Pull each line with the string "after" from the entries.

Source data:
====

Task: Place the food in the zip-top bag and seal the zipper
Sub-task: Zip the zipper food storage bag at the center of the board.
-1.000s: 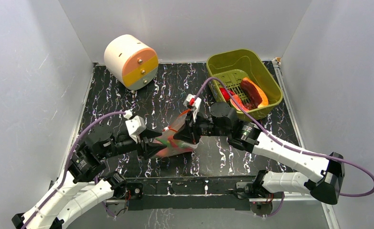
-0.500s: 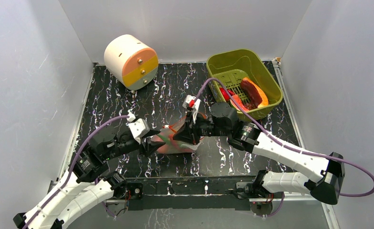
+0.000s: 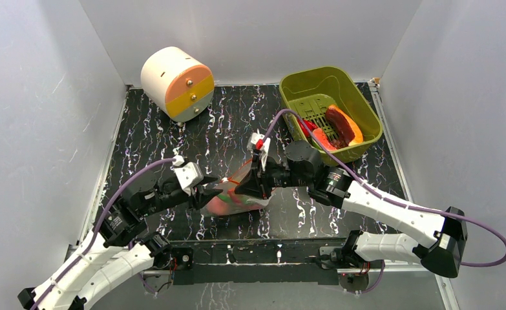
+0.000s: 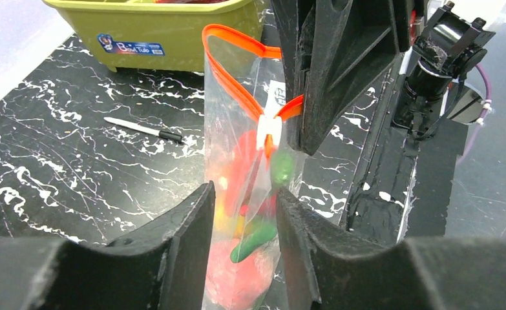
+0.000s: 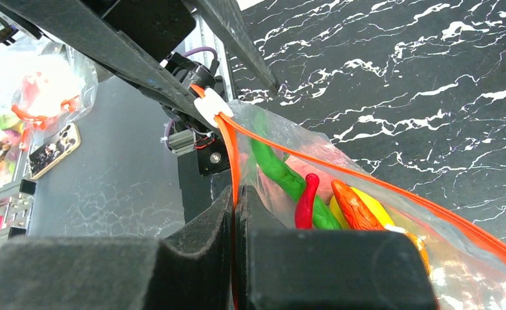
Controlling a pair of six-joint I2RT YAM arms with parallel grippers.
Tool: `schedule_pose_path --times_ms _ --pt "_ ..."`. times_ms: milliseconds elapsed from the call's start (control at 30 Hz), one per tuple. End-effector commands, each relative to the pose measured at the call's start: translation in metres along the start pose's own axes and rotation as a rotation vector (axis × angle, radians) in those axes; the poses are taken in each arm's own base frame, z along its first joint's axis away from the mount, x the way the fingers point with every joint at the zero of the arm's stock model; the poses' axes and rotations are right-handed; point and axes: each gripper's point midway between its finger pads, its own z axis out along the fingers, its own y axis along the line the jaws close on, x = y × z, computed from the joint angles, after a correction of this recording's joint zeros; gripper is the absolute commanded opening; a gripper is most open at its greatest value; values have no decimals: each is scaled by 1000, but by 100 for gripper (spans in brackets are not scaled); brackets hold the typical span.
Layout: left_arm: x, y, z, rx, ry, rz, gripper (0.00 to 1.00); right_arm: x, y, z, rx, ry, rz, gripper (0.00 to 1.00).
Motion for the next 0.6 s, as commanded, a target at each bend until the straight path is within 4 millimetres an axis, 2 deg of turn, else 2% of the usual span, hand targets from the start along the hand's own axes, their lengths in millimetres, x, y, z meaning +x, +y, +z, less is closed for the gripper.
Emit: schedule_pose_path --times_ms 0,167,533,567 --pt "-18 -5 0 34 -60 25 35 -27 13 -5 -44 -101 -69 0" --pt "-18 -7 -2 38 -80 18 20 -23 8 -2 -31 -90 -49 0" --pt "-12 -15 7 93 -77 4 20 -21 12 1 -61 -96 -51 0" --pt "-14 -15 7 97 -83 5 17 -21 12 2 -61 -95 -49 0"
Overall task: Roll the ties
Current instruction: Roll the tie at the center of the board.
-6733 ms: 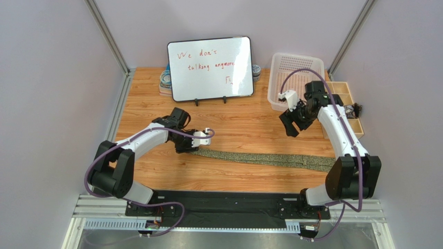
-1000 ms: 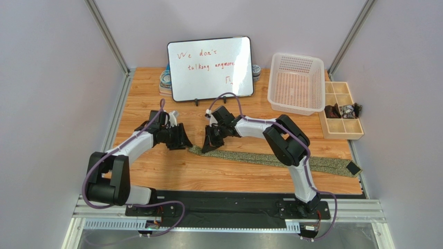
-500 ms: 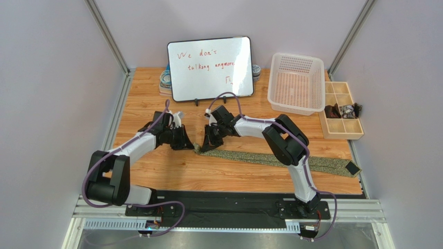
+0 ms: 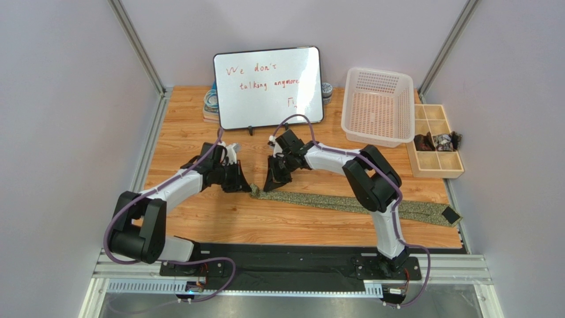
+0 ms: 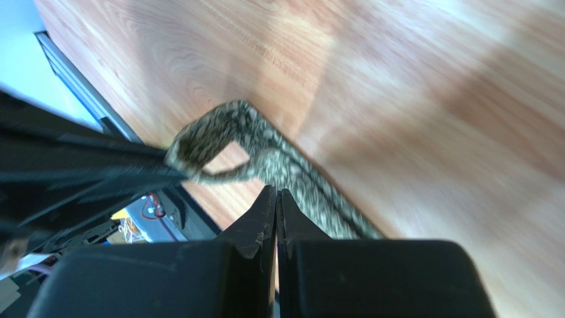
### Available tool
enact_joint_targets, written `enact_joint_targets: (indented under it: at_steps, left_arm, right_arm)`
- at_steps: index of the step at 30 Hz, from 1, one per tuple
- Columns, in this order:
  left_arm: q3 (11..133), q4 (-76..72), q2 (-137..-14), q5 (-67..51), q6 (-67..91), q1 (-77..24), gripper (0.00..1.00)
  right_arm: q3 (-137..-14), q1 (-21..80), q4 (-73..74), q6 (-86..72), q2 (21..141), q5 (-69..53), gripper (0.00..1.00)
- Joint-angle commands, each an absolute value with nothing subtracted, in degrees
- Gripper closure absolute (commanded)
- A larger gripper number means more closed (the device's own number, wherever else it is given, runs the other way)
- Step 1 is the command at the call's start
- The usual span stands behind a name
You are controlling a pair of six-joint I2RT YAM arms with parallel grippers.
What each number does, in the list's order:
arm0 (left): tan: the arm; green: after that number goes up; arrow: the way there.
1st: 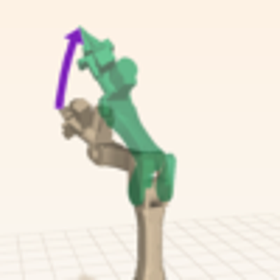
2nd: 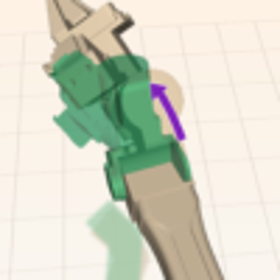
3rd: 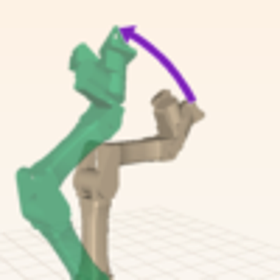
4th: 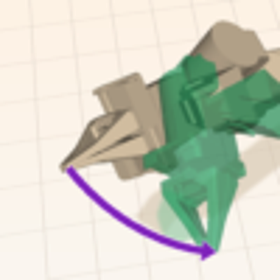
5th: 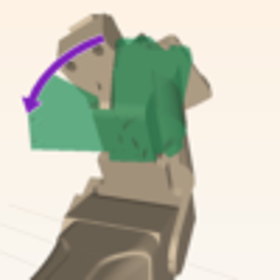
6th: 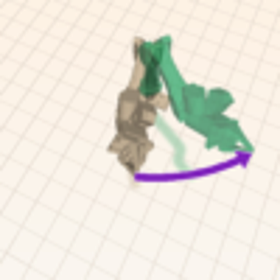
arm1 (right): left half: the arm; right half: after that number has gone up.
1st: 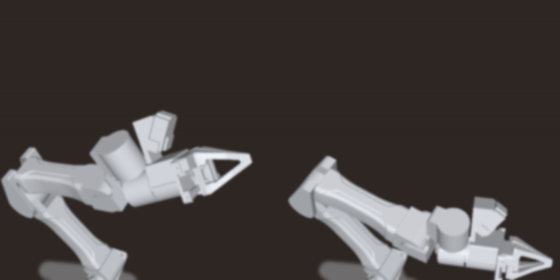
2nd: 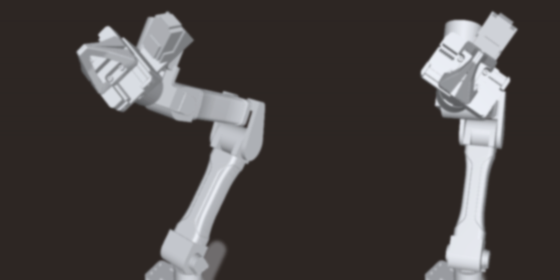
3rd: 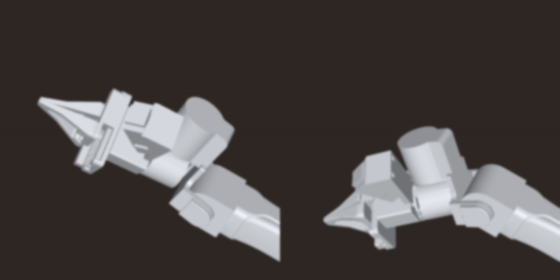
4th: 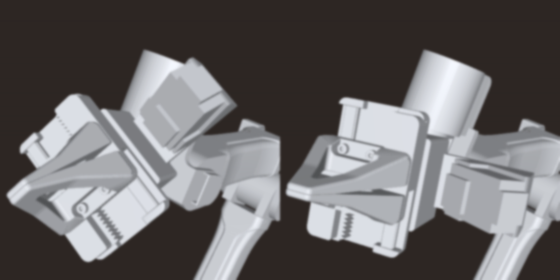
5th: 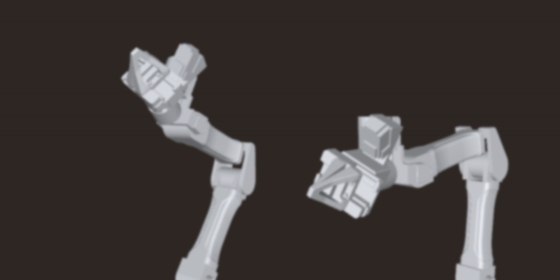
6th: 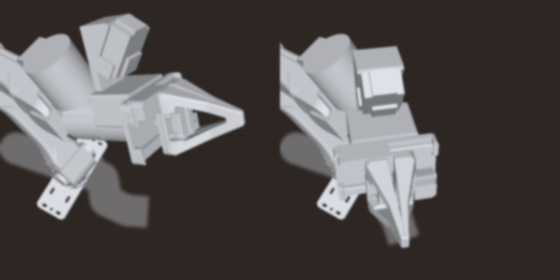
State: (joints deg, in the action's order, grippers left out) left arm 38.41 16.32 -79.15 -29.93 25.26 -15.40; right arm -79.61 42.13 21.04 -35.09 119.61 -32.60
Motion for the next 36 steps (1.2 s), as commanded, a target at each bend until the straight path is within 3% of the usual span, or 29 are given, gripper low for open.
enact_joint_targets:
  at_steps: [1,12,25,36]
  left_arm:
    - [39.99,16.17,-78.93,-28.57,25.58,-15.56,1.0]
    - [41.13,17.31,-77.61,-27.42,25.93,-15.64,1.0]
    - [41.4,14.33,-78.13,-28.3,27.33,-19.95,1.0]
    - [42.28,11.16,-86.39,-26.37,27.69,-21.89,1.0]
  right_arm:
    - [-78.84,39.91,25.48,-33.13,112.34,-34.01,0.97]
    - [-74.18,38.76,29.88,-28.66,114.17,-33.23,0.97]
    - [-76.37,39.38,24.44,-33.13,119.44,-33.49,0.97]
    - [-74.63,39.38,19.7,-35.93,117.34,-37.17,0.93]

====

Answer to the problem.
Tool: `schedule_pose_path --times_ms _ --pt "_ ..."`. times_ms: milliseconds elapsed from the call's start (control at 30 Hz), one per tuple. End-effector commands, each relative to the pose measured at the call's start: translation in metres along the start pose's own axes and rotation as a rotation vector (axis × angle, radians) in those axes; the poses are taken in each arm's own base frame, z along its first joint's axis away from the mount, x the way the fingers point with every joint at the zero of the arm's stock model; the poses' axes and rotations are right-handed; point and axes: each gripper's point midway between its finger pads, its own z axis out along the fingers, its own y axis along the line the jaws close on, x = y × z, computed from the joint angles, after a correction of this recording's joint zeros; gripper is the absolute commanded opening; a gripper is most open at its greatest value; values have no decimals: each is scaled by 1000, but by 100 for gripper (spans in brackets are not scaled); brackets hold the typical span.
arm0 (left): tan: the arm; green: after that number goes up; arrow: the way there.
arm1 (right): left half: the arm; right half: after that number has gone up.

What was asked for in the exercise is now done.